Судя по всему, жизнь в Карлсбаде видится Фонвизину однообразной, но сносной. В своем дневнике он рассказывает о количестве выпитой им «эгерской воды», об увиденных похоронах, походах в комедию и неудачном падении со сломанного стула; он никого не ругает и ни на кого не жалуется, разве что на своего человека Семку, который в свое время испугал безумного Иоганна, а теперь, накануне отъезда из города, по словам рассерженного Фонвизина, «наделал мне грубостей и насилу согласился ехать». И тут же еще недавно донельзя раздраженный путешественник язвительно добавляет: «Он сделал нам ту милость, что не остался в Карлсбаде ходить по миру».
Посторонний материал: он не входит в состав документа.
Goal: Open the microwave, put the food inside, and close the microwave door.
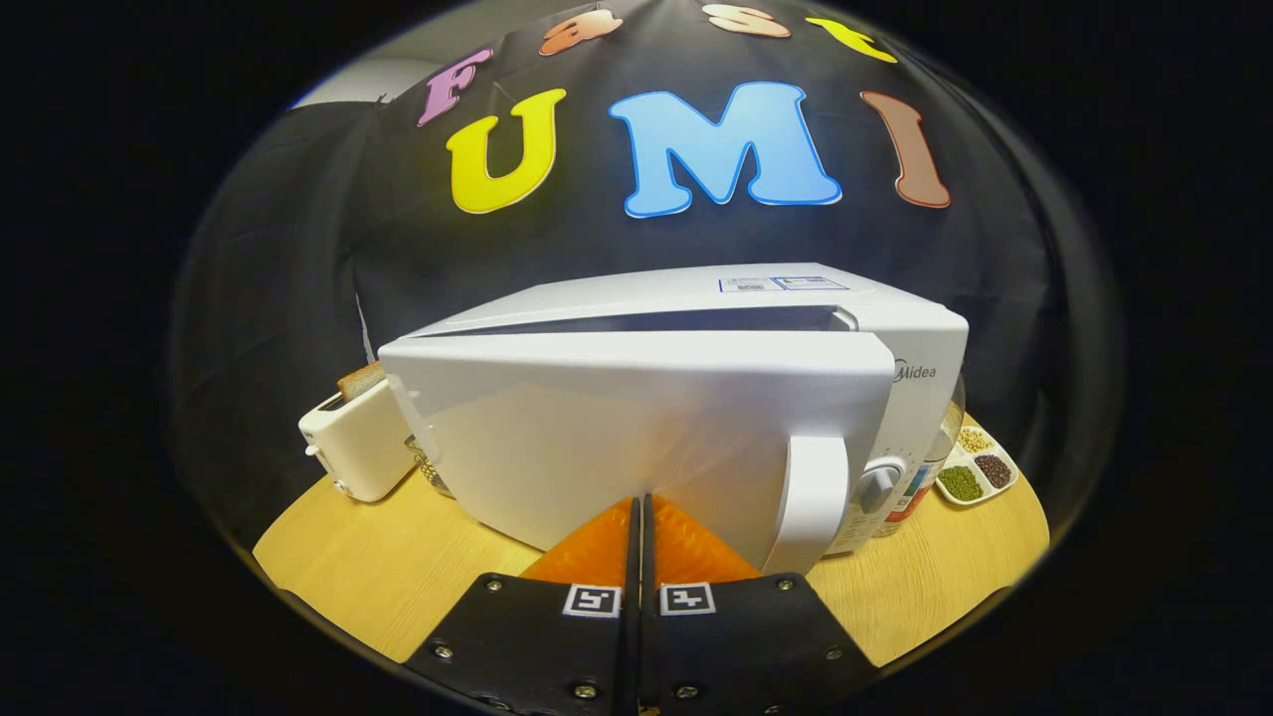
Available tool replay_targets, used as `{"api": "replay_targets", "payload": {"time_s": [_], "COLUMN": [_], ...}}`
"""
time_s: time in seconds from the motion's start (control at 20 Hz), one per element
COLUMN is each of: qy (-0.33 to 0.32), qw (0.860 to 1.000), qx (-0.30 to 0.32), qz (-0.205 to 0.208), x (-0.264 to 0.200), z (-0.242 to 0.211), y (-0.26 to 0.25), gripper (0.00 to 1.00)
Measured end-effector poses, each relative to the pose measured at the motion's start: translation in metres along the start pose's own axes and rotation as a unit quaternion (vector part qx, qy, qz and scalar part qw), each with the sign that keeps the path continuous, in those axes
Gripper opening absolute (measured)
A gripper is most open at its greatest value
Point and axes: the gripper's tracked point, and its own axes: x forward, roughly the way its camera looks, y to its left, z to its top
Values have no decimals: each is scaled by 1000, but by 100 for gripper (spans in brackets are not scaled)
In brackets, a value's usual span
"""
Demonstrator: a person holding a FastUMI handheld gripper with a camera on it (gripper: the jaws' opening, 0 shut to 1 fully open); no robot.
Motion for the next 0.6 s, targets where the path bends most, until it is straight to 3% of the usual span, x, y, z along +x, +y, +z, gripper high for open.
{"api": "replay_targets", "payload": {"time_s": [0.6], "qy": [-13], "qw": [1000], "qx": [-11], "qz": [-19], "x": [23], "z": [5], "y": [-8], "gripper": [1]}}
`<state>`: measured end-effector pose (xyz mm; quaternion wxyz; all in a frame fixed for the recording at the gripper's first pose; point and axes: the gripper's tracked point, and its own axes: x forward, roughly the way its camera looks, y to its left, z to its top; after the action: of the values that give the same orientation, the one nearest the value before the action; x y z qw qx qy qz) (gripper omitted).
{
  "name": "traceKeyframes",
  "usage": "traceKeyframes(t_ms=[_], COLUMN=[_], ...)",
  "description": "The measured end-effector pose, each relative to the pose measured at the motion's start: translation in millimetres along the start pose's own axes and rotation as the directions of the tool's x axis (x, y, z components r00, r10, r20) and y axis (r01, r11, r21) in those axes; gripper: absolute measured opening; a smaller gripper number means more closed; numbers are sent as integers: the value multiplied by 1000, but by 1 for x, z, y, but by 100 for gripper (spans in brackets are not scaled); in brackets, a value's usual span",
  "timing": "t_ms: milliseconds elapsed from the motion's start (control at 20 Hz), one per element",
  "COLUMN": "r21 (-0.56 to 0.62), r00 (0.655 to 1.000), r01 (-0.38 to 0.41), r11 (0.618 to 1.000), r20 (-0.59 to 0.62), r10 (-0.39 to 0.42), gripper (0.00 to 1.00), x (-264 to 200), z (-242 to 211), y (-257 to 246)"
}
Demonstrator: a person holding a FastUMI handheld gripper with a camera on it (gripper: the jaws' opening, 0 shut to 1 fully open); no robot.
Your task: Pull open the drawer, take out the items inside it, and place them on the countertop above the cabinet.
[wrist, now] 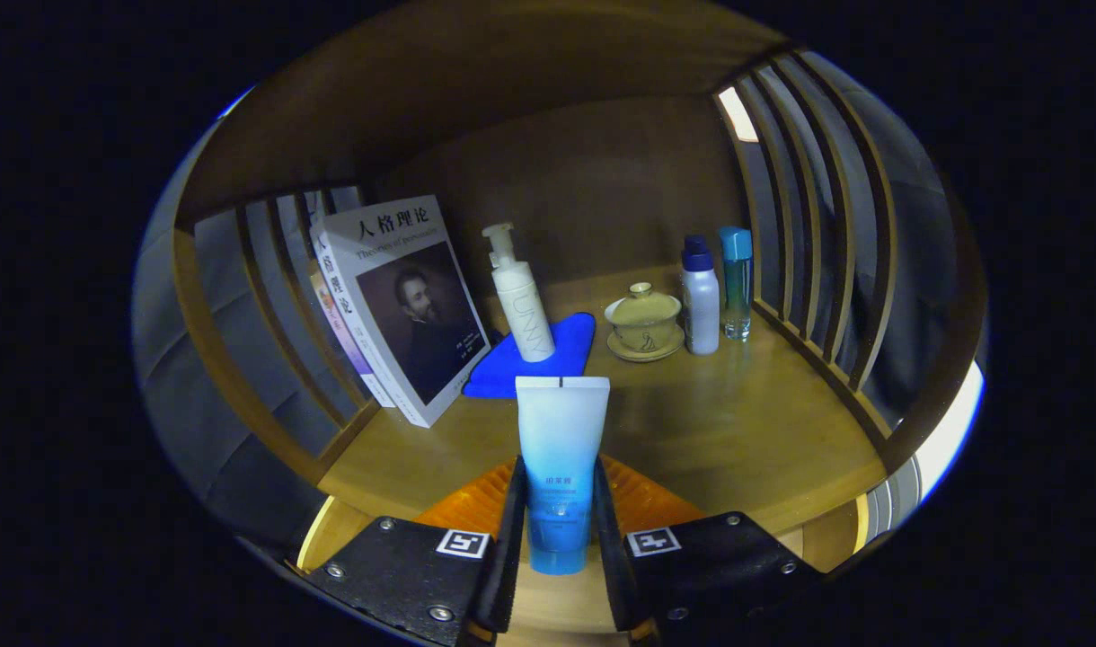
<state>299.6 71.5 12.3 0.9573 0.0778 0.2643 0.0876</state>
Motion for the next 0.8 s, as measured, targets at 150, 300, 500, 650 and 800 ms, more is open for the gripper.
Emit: traceKeyframes(t_ms=[150, 300, 500, 650, 800], r21=[7, 38, -8, -58, -99], r00=[1000, 1000, 997, 991, 982], r01=[25, 30, 62, 80, 66], r11=[1000, 999, 998, 995, 993], r20=[-8, -5, 48, 112, 183], r10=[-25, -30, -62, -73, -47], gripper=[45, 51, 72, 94, 95], x=[11, 19, 12, 1, -19], z=[-3, -2, 8, 19, 27], y=[-5, -4, -9, -9, -1])
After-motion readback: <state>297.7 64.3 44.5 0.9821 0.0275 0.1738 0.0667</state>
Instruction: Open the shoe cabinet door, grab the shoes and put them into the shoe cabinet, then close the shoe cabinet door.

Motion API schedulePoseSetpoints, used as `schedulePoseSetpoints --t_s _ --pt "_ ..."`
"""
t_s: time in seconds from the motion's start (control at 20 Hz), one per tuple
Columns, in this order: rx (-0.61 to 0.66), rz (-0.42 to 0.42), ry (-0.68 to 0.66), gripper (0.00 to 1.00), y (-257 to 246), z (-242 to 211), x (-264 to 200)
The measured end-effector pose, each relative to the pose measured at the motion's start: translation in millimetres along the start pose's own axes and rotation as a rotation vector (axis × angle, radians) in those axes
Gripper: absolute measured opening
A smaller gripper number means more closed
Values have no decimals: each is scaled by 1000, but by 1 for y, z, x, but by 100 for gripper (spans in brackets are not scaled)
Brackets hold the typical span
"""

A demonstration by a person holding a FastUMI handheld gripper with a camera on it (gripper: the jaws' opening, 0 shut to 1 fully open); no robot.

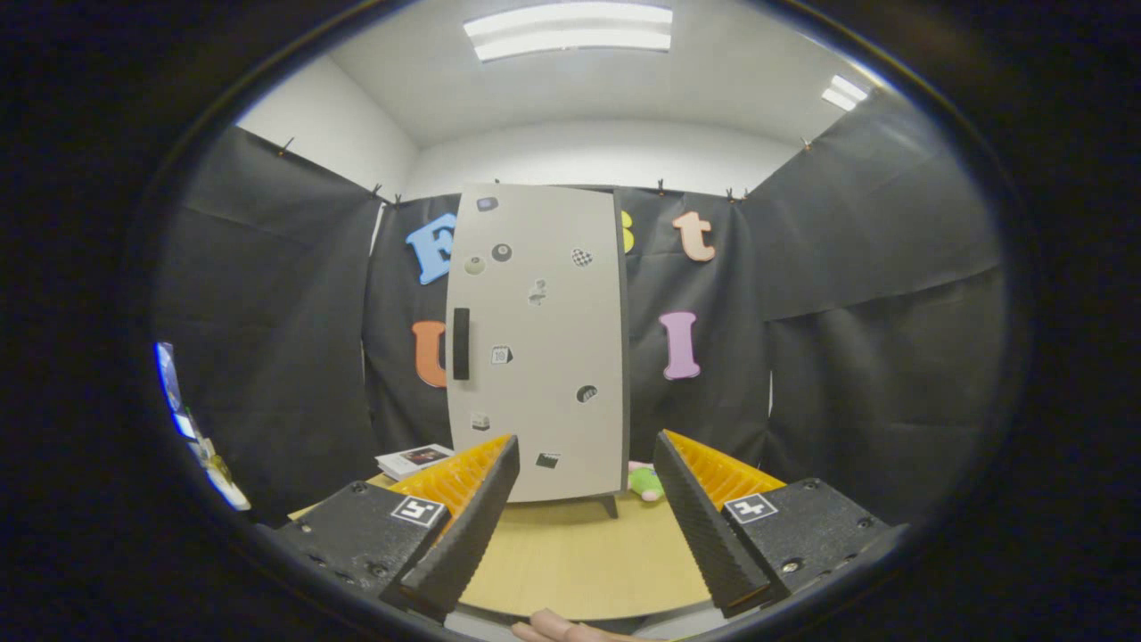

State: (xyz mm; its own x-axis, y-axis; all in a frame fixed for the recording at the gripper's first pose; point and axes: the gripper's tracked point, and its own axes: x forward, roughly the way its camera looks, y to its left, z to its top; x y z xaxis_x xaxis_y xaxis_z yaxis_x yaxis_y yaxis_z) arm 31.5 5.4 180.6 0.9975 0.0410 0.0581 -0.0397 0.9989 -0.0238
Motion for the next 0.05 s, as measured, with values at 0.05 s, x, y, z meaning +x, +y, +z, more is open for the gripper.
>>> schedulePoseSetpoints --t_s 0.05 --pt "-2 2 -8 99 1 2 -1"
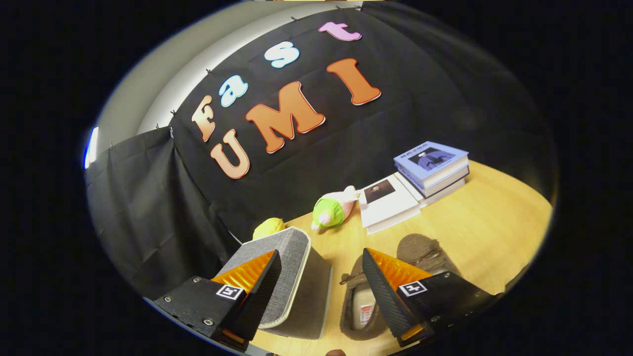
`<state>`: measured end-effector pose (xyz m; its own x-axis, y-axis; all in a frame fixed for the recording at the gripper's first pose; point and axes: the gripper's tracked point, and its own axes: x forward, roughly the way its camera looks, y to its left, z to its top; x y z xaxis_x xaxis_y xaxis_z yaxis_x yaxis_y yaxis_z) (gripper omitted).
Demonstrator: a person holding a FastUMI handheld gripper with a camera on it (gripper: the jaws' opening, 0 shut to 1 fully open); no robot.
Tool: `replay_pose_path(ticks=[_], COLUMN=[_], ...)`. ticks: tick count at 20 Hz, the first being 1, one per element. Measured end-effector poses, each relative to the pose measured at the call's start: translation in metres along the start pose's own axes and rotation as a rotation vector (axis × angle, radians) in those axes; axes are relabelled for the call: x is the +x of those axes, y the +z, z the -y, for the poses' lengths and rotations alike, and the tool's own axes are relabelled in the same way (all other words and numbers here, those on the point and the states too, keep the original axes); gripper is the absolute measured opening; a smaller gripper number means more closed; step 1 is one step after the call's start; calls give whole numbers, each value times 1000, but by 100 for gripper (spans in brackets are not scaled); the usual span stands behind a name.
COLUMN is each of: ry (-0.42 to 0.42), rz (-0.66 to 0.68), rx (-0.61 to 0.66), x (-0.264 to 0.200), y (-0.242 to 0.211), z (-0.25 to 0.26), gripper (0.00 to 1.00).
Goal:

Совершенно о других, куда более серьезных проблемах Фонвизин рассказывает сестре Феодосии. Из его писем следует, что уже в начале мая путешествующая чета в который уже раз ощущает острую нехватку денег, «…истинно чем жить не имею», — сетует Фонвизин 3/14 мая; дело дошло до того, что добросердечная служанка «Теодора ссудила» своего несчастного хозяина «чем заплатить эскулапам». Без денег «избавиться» от Карлсбада он не может, а «писал ли граф Петр Иванович (Панин. — М. Л.) к наместнику белорусскому (Петру Богдановичу Пассеку. — М. Л.) и заняты ли деньги в Петербурге», не знает. Теперь все свои надежды Фонвизин возлагает на любимую сестру и просит ее в срочном порядке «как-нибудь достать» «тысячи три рублев» и «прислать как наискорее». В следующем письме, датированном 27 мая / 7 июня, карлсбадский пленник сообщает, что до сих пор не получил ответа ни от Панина (относительно перспектив скорейшего окончания тяжбы с недобросовестным арендатором бароном Медемом), ни от сестры (относительно занятых для него денег) и не знает, как ему «отсюда выехать». «Чтоб самому себе не упрекать, пропустя случай возвратить руку, ногу и язык, без чего истинно жизнь моя мне в тягость», Фонвизин намеревается после Карлсбада пробыть «три или много четыре» недели в Тренчине, оттуда проехать в Россию и в августе встретиться с милыми родственниками, однако «сие без помощи денег есть дело невозможное». Наконец 30 мая / 10 июня Фонвизин получает из Праги «банковых ассигнаций 1518» и днем отъезда из Карлсбада, куда теперь съехалось «людей превеликое множество» и где, по его признанию, «если б я здоров был, то было бы мне очень весело», назначает 2/13 июня 1787 года. В Вене, куда Фонвизин прибывает 9/20 июня, он встречается со своими знакомыми, Полетикой, Кудрявским и Цагелем, посещает графиню Малаховскую, которую описывает в тех же выражениях, что и киевскую перевозчицу: «старушка добрая, но личико измятое», и отправляет письма «к брату, к сестре, к графу через Клостерманова отца» (который, к слову сказать, в отсутствие сына вел все дела Фонвизиных, в частности, занимался распространением в России издания «Недоросля» в немецком переводе).